## Task statement
What lines of the material below hold the string "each"? Copy them out.

====== Input data

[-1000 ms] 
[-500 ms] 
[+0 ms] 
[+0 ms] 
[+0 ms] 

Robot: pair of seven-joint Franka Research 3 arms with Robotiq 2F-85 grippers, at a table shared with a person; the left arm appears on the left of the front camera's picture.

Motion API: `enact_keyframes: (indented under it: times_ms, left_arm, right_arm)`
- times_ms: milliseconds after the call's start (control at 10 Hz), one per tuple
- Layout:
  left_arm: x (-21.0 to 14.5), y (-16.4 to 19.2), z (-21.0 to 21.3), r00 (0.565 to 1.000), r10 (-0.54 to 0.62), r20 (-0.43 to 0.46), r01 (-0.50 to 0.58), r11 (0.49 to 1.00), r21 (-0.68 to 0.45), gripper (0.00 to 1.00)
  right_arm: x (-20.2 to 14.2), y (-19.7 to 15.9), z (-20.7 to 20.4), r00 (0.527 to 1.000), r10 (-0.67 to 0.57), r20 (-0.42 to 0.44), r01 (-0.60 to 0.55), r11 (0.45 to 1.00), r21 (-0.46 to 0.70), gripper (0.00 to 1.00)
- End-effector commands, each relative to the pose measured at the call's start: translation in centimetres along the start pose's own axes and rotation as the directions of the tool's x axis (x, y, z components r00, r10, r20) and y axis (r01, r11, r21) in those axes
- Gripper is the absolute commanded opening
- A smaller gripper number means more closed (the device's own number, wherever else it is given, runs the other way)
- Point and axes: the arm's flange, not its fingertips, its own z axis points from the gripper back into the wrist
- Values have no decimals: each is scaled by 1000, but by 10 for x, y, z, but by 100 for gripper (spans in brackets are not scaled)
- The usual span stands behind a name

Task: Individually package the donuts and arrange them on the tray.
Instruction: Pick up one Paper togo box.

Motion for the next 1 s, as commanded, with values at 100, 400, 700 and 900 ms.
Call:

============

## Answer to this exercise
- End-effector commands, each relative to the pose measured at the call's start: translation in centimetres along the start pose's own axes and rotation as the directions of the tool's x axis (x, y, z components r00, r10, r20) and y axis (r01, r11, r21) in those axes
- Values have no decimals: each is scaled by 1000, but by 10 for x, y, z, but by 100 for gripper (spans in brackets are not scaled)

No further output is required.